То, насколько серьезно Миша относился к своему имиджу, я поняла однажды днем на центральной улице, после того как в час пик ему удалось перейти шоссе с ограничением въезда и выезда, а мне – нет. Я повернула было назад, но заметила сенбернара. Этот огромный пес был хорошо известен в округе тем, что яростно защищал то, что, по его мнению, было собственностью его хозяина. Когда мы проходили мимо его двора, пес заподозрил неладное, а когда я неожиданно повернула назад, он вышел на улицу. Там он пролаял, будто бросил вызов, заставив меня задуматься, как я смогу пройти мимо него, поскольку он контролировал всю улицу и оба тротуара. Тем временем Миша заметил мое отсутствие и снова бросился в реку дорожного движения, чтобы вернуться ко мне. Когда он появился из потока машин, сенбернар яростно залаял на него. Как мог Миша пройти мимо него, не изменив курса и не потеряв при этом лица? Он не мог развернуться, поскольку сенбернар мог погнаться за ним и загнать его прямо под колеса мчащихся машин. Не мог Миша и дальше неспешно идти прямо на сенбернара. В случае нападения Мише пришлось бы спасаться бегством, что было ниже его достоинства.

На мой взгляд, Мишины дела были плохи. Но пес великолепно решил эту проблему.
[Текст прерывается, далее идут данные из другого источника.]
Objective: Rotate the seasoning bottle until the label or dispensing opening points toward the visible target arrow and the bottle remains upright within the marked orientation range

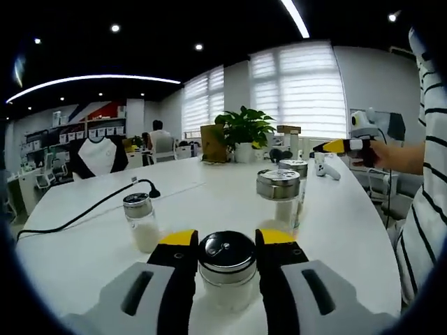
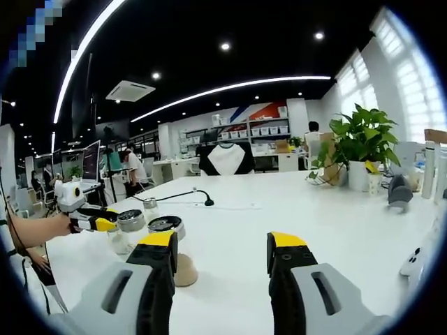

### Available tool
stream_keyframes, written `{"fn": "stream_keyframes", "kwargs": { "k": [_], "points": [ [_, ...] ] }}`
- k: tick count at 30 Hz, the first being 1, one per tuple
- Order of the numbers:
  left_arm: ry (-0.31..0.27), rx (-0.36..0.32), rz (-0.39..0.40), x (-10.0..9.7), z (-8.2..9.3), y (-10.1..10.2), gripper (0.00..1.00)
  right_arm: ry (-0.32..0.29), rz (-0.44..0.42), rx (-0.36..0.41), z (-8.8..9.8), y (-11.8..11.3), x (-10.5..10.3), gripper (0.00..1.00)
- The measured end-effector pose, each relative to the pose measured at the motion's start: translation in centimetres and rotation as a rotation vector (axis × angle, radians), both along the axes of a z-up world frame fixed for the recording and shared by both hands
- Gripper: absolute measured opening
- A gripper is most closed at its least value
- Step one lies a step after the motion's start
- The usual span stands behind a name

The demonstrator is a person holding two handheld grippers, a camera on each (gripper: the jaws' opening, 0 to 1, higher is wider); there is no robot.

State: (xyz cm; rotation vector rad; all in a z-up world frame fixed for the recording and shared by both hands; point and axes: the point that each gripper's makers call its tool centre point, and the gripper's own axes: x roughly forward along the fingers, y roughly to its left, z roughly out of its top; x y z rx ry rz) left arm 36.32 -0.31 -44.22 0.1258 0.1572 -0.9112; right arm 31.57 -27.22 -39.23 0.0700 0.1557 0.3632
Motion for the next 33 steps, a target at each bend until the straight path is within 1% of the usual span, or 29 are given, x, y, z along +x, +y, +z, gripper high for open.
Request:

Подняв голову, высоко подняв хвост, как знамя уверенности в себе, он перешел на галоп и побежал прямо к сенбернару, но глядя при этом не на него, а чуть в сторону.
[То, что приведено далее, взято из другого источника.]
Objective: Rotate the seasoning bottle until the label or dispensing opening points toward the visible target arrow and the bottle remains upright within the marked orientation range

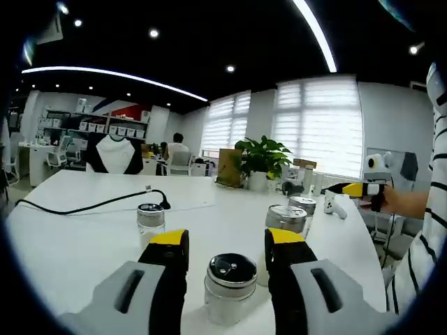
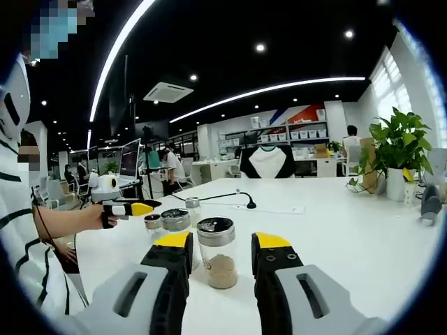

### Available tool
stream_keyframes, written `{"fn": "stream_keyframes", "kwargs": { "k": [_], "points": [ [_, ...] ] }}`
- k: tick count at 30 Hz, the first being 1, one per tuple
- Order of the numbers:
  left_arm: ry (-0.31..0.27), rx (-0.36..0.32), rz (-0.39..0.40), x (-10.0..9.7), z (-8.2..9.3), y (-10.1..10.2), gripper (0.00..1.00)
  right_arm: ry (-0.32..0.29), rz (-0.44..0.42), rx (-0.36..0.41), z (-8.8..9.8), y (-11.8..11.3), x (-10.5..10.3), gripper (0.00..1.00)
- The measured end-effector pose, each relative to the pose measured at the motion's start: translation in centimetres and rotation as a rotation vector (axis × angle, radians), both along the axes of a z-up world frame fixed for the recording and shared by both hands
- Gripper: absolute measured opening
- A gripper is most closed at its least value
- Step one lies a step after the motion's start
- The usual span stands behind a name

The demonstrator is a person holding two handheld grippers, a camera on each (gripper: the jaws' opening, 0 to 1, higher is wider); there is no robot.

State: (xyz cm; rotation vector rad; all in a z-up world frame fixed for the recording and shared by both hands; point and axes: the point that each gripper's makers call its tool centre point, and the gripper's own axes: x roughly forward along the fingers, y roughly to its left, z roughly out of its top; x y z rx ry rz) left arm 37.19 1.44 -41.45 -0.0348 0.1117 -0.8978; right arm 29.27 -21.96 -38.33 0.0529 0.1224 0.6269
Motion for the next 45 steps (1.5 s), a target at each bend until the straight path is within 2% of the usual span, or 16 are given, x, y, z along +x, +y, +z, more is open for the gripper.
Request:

Прежде чем кто-либо понял, что произошло, Миша пролетел мимо, глядя куда-то вдаль, словно бы не заметив сенбернара. Если бы этот великан решил напасть в этот момент, Миша уже был бы в движении, а поскольку он был намного быстрее, ему удалось бы умчаться, не создавая впечатления бегства. Но все произошло так быстро, что сенбернар попросту растерялся и упустил момент для атаки.

Его лай стал громче и активнее после того, как Миша пробежал мимо.

Ученые много писали о поведении растительноядных животных при столкновении с хищниками. Например, в Канаде наблюдатель описал поведение пяти бизонов, трех здоровых и двух больных, которые отдыхали на открытом пространстве, когда появились волки. При приближении волков два больных бизона, понимая, что они уязвимы, поспешно поднялись на ноги, а три здоровых, чувствуя себя уверенно, остались на месте. Значение такого поведения не ускользнуло от внимания волков, которые тут же выбрали одного из больных бизонов и загрызли его. Таким образом, важность манеры поведения нельзя переоценить, и это понятно многим.